Call one read-only route required by the integration and one route outside its scope in a disposable environment. The intended route should succeed; the out-of-scope route should return 403 without widening the token. An invalid or revoked token should return 401. Record the token owner, purpose, scopes, creation time, rotation plan, and revocation path without recording the secret.

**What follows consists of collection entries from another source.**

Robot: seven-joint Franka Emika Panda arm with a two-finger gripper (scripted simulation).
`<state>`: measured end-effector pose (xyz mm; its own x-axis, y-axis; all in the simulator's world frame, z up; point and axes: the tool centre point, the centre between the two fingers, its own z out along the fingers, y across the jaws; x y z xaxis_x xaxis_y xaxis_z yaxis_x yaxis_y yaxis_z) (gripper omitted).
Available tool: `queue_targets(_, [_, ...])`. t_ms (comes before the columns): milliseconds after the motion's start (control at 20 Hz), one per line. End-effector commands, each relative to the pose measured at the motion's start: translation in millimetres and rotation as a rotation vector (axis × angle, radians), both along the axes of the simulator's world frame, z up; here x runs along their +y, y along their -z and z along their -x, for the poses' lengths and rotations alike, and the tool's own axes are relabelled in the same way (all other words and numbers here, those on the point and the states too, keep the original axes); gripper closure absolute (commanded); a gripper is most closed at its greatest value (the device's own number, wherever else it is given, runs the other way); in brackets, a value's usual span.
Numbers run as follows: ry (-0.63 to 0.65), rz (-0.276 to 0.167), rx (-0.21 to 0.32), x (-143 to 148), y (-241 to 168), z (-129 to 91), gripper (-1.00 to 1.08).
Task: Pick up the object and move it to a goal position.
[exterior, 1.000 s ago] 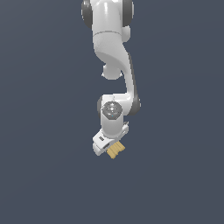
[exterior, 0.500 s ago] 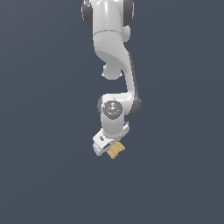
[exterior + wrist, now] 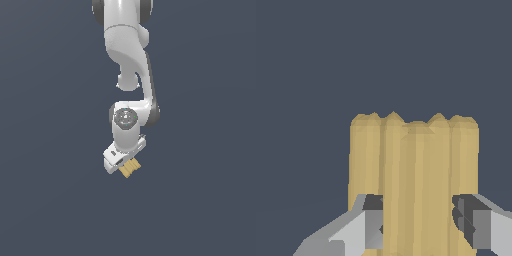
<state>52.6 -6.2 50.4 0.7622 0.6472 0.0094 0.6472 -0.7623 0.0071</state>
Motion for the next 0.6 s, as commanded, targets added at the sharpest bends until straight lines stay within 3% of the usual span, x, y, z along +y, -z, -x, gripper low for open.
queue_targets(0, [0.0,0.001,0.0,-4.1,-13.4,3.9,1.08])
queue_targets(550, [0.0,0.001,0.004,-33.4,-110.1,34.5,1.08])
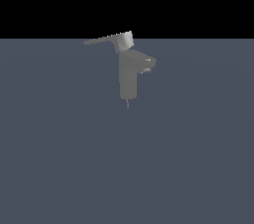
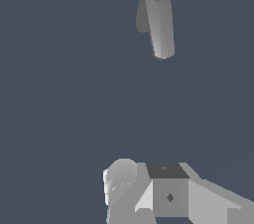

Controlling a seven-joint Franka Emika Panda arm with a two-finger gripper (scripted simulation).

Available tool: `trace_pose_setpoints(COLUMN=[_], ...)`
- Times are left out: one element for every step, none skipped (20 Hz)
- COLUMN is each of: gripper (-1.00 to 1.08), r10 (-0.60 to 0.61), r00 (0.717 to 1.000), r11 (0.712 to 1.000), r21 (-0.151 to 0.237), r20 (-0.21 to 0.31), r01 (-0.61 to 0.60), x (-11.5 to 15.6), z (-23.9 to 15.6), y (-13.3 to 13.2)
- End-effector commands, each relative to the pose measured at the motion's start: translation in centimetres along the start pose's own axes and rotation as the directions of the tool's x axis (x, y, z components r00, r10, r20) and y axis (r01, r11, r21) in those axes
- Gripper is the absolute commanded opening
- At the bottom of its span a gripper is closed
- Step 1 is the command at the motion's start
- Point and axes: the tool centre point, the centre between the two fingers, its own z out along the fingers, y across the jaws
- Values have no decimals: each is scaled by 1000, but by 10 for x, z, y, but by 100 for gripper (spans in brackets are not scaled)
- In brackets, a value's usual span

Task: Turn on the faucet by rotating a designated handle.

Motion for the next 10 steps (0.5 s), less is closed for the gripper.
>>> trace_pose_setpoints(gripper=[-100,-100,-100,-100,-100,-100,-100,-100,-100,-100], r10=[-11,-9,-8,-8,-6,-4,-1,4,9,16], r00=[1000,1000,1000,1000,1000,1000,1000,1000,1000,1000], r11=[1000,1000,1000,1000,1000,1000,1000,1000,1000,1000], r21=[-6,-5,-4,-4,-4,-3,-1,1,3,6], r20=[0,0,0,0,0,1,1,2,3,4], r01=[11,9,8,8,6,4,1,-4,-9,-16], x=[-1,0,0,0,0,1,2,3,5,7], z=[-1,0,0,0,0,-1,-1,-1,-1,-2], y=[-2,-2,-1,-1,-1,-2,-2,-2,-2,-2])
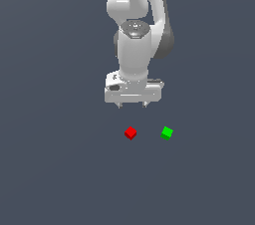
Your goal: Stack the red cube on top of the green cube.
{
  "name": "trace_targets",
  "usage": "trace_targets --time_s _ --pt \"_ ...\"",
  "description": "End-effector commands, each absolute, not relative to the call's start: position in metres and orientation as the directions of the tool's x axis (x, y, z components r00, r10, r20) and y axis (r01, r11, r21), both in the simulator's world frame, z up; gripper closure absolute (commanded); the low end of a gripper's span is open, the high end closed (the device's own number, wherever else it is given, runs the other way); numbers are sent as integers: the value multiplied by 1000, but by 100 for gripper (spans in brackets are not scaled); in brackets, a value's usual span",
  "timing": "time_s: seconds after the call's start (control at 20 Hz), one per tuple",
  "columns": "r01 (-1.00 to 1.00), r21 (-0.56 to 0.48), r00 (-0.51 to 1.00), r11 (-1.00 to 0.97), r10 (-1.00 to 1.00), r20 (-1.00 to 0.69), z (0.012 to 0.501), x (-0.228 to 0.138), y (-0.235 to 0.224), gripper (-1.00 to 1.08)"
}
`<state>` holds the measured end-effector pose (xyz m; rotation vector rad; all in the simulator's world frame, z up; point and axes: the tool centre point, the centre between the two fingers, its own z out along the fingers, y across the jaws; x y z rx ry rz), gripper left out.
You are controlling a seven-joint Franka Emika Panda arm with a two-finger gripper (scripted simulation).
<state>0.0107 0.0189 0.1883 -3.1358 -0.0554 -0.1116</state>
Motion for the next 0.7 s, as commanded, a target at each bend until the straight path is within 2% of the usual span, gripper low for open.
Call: trace_targets --time_s 0.0,0.65 --pt "35 -2 997 -999 35 71 188 11 19 -92" --pt "144 1 988 -990 143 62 172 16 16 -92"
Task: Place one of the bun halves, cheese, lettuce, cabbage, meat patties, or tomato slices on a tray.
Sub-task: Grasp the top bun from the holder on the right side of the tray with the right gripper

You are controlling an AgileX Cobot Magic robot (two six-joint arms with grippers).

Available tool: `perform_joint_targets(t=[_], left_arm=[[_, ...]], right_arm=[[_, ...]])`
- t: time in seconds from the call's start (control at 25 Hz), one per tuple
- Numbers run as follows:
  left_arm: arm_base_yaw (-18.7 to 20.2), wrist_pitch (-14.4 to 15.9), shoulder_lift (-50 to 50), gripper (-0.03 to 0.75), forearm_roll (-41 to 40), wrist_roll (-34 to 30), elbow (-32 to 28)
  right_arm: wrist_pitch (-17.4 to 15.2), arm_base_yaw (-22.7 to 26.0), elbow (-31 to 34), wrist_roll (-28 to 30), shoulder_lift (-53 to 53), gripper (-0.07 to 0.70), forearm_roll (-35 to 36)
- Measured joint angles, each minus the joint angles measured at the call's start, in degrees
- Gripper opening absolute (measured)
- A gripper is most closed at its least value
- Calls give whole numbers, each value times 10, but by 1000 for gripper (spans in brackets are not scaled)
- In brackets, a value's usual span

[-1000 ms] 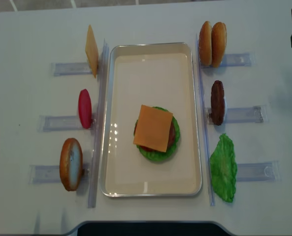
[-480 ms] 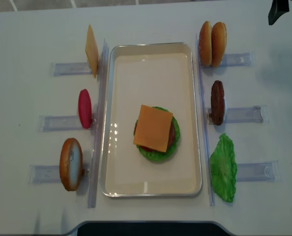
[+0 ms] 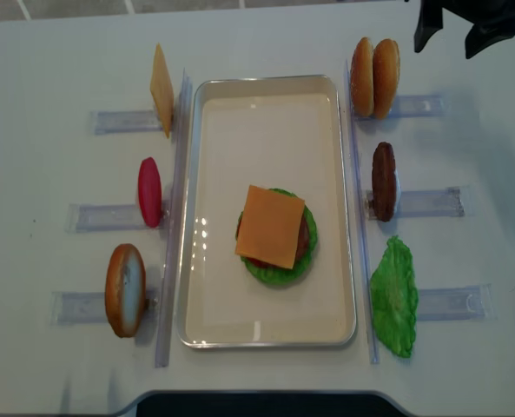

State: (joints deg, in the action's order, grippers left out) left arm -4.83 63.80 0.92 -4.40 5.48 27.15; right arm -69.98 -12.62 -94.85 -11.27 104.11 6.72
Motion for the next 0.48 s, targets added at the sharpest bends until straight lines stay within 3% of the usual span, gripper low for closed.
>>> perform_joint_targets(t=[0.24,0.48], left_arm=[[0,0,0,535,0,0,0],[0,0,0,535,0,0,0]], right_arm=[[1,-63,-15,-55,0,527,0],[39,-107,-19,-83,0,527,0]])
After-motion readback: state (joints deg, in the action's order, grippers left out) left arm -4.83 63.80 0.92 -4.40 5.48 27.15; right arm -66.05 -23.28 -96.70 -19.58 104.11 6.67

Authorization and scope rules

  • Grant read scopes separately from create, manage, spend, settlement, or administrative scopes.
  • MCP requires ai:use at the transport boundary and each tool's domain scope.
  • Keep buyer-anonymous Guest Checkout requests free of seller or administrator credentials.
  • Resolve the current role and store context explicitly in multi-store or hosted deployments.
  • Rotate and revoke tokens after exposure, role change, integration retirement, or unexplained use.

Errors and safe handling

  • Treat 401 as an authentication failure and 403 as an authorization failure; do not collapse them into retry loops.
  • Never put tokens in URL query strings, documentation examples, browser storage outside the product contract, or support reports.
  • Redact authorization headers and token-creation responses from logs.
  • If a broad token was exposed, revoke it before investigating downstream use.

Compatibility

Pin automation to a tested Node version and re-read OpenAPI security and scope requirements during upgrades. A frontend login cookie, old Basic credential, or internal hosted token is not automatically a supported public integration credential.